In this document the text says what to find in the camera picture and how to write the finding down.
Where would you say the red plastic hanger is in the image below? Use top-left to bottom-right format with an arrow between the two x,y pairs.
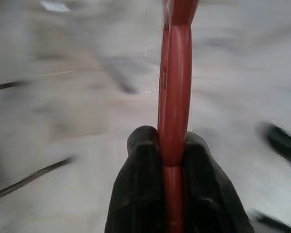
156,0 -> 199,233

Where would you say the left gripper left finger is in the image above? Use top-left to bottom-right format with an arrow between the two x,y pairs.
104,125 -> 166,233

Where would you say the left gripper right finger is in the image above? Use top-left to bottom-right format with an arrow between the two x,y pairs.
181,131 -> 255,233

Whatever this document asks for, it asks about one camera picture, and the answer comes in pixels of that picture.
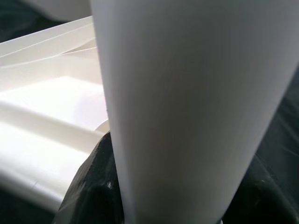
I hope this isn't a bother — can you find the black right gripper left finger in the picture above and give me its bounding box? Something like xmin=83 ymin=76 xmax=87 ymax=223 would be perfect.
xmin=55 ymin=133 xmax=127 ymax=224

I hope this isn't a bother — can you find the white plastic table top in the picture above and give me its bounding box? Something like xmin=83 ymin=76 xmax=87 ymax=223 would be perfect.
xmin=0 ymin=16 xmax=111 ymax=215

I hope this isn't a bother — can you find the white plastic table leg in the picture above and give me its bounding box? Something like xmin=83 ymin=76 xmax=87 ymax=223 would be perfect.
xmin=90 ymin=0 xmax=299 ymax=224

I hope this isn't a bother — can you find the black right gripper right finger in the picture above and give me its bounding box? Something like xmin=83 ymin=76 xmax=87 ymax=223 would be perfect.
xmin=221 ymin=177 xmax=297 ymax=224

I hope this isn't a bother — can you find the black cloth table cover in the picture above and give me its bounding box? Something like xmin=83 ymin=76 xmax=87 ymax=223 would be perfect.
xmin=0 ymin=0 xmax=299 ymax=224

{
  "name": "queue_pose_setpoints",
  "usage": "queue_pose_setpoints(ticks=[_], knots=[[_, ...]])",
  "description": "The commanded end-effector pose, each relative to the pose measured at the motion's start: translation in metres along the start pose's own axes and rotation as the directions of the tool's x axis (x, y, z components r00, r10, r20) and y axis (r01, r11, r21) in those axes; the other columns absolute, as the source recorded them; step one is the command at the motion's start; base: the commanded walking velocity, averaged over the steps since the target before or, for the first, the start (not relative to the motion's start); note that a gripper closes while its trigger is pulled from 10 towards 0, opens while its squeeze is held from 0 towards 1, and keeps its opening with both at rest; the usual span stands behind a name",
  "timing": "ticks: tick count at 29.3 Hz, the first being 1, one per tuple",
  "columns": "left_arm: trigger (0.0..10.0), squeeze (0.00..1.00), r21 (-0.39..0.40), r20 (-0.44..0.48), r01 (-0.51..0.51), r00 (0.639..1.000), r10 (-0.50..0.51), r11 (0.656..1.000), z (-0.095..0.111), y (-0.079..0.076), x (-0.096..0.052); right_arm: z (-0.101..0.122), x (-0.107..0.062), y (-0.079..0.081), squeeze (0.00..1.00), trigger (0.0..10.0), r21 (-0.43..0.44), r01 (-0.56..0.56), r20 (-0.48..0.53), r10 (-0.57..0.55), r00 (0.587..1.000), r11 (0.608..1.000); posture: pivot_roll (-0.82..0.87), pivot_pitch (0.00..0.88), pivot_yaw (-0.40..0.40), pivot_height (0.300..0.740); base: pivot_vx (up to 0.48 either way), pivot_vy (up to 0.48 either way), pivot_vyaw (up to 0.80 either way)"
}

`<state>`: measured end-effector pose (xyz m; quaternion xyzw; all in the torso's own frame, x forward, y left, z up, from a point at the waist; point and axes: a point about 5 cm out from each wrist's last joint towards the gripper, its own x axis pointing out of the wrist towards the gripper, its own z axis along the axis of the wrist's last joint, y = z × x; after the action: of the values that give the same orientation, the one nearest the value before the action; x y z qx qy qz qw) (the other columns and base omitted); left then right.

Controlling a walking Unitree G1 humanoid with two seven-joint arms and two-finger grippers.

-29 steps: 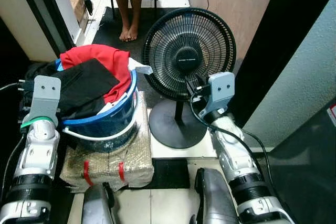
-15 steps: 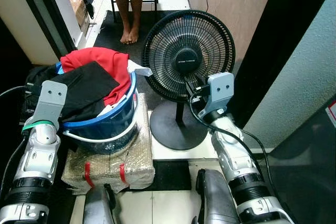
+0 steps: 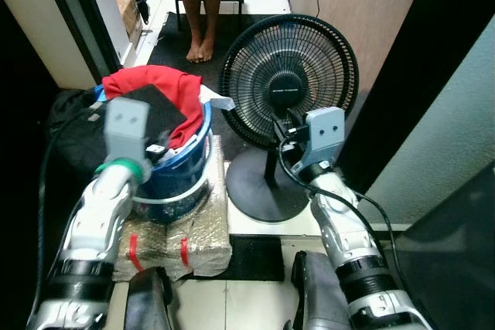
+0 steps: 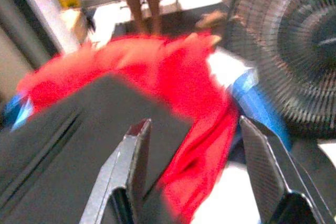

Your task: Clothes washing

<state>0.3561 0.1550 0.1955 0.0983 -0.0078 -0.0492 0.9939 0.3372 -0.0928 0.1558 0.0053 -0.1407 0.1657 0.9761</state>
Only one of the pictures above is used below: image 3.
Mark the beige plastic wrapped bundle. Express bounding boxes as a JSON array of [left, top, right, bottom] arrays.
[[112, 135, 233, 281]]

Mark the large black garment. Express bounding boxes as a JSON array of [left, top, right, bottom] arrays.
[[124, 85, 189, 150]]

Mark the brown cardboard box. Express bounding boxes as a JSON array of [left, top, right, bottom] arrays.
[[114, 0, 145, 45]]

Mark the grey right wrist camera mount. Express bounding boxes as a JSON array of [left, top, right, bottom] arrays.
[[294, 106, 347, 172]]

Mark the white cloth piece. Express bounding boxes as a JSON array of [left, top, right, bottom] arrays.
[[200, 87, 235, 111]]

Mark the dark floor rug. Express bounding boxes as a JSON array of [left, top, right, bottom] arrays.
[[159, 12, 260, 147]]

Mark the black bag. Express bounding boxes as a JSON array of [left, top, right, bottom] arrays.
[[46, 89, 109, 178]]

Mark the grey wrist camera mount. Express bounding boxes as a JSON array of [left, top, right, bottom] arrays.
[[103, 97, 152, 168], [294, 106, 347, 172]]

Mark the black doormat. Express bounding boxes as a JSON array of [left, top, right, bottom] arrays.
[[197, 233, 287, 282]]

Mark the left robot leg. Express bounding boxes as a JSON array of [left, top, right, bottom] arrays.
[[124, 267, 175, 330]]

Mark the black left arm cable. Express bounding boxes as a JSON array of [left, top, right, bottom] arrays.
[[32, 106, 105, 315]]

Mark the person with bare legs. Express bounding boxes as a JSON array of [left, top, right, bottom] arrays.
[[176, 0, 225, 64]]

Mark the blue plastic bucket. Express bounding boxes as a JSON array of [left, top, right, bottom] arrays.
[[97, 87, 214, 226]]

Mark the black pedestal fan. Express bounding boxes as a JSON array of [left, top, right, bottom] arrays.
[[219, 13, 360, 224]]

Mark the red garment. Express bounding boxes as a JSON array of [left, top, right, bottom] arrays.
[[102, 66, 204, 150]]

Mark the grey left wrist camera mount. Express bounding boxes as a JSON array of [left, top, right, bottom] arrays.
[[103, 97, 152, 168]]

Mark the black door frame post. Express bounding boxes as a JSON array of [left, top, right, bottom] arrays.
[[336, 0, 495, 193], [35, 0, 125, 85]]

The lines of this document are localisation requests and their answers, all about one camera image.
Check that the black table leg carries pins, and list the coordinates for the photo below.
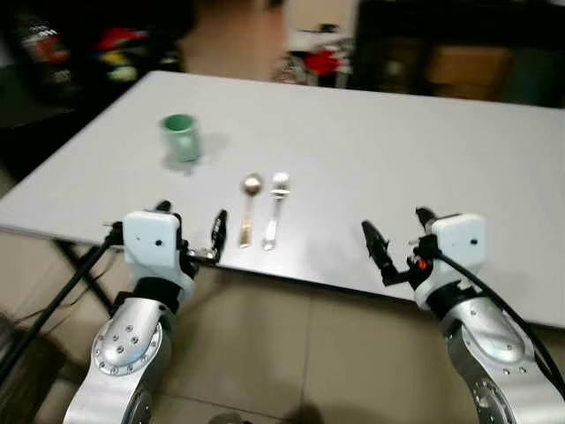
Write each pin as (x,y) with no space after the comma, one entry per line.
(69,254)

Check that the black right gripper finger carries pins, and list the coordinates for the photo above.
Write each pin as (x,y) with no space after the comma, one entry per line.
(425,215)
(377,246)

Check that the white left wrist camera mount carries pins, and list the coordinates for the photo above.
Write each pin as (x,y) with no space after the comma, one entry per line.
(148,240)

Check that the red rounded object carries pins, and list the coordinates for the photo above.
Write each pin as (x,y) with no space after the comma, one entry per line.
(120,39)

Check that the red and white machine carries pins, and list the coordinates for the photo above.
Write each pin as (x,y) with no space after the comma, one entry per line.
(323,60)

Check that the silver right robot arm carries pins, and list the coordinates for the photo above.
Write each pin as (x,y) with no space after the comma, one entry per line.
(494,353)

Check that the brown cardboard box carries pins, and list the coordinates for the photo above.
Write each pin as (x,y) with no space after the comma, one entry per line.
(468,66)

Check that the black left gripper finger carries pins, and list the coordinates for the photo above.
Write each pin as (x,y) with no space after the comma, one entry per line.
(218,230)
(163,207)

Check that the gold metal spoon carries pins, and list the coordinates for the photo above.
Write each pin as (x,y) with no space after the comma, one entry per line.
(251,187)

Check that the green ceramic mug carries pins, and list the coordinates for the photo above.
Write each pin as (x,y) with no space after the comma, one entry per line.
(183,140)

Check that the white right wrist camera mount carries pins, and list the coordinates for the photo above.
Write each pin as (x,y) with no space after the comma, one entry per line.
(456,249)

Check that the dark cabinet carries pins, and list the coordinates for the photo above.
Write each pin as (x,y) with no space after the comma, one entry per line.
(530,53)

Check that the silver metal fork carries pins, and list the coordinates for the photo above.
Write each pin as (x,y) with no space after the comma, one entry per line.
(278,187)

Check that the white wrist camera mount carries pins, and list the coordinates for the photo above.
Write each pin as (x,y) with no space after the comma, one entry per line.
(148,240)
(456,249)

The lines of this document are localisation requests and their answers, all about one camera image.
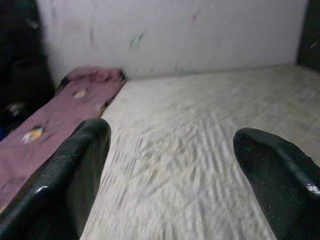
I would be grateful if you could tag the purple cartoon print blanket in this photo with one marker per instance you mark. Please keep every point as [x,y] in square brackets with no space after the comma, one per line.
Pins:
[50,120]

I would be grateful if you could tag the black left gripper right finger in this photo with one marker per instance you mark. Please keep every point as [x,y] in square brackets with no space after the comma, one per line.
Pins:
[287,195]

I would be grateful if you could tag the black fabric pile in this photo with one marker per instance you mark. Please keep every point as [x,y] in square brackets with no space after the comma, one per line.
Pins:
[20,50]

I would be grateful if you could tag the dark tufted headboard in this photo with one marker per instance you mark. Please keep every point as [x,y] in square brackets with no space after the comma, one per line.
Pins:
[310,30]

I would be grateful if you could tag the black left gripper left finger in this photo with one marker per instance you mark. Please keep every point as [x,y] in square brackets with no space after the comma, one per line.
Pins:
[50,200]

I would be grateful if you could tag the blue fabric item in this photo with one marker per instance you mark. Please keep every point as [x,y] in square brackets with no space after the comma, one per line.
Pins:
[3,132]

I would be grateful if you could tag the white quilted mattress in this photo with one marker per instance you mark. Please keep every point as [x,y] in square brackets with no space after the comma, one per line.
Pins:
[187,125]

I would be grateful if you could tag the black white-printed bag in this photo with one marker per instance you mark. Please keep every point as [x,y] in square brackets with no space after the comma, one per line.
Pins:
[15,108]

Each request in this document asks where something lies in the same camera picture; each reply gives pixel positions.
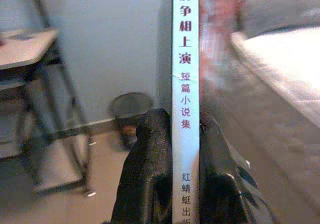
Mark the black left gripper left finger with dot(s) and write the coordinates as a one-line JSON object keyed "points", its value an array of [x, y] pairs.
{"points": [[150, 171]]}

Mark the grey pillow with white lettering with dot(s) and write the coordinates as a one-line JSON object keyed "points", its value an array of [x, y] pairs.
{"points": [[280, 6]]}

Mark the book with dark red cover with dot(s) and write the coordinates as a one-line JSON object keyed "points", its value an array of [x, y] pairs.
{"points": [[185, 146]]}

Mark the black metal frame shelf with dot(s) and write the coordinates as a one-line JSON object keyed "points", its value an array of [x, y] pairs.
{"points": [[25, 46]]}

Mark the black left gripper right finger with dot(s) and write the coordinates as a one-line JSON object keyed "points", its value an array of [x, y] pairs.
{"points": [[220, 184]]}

### EXERCISE PROMPT
Within the material above, copy exactly the lines from the line that holds "the black cloth" up to and including the line that holds "tick count at".

### TASK ANSWER
I hope this isn't a bother — can you find the black cloth table cover in the picture above and give me its bounding box? Something like xmin=83 ymin=76 xmax=87 ymax=223 would be perfect.
xmin=0 ymin=0 xmax=299 ymax=224

{
  "name": "queue_pose_setpoints",
  "usage": "queue_pose_setpoints(ticks=[_], knots=[[_, ...]])",
  "description": "The commanded end-effector pose, each relative to the pose measured at the motion's start: translation in metres along the start pose's own axes and rotation as the directions of the tool's x axis (x, y, z components r00, r10, r20) and y axis (r01, r11, r21) in those axes; the other columns absolute, as the source recorded them; step one is the command at the motion's start; base: the commanded walking velocity, averaged over the steps since the target before or, for the first, the start (not relative to the motion's start); note that a gripper closes while its trigger is pulled from 10 towards 0, opens while its squeeze is held from 0 towards 1, and keeps its opening with both at rest; the usual span stands behind a name",
  "timing": "ticks: tick count at 29.3 Hz, the first being 1, one per tuple",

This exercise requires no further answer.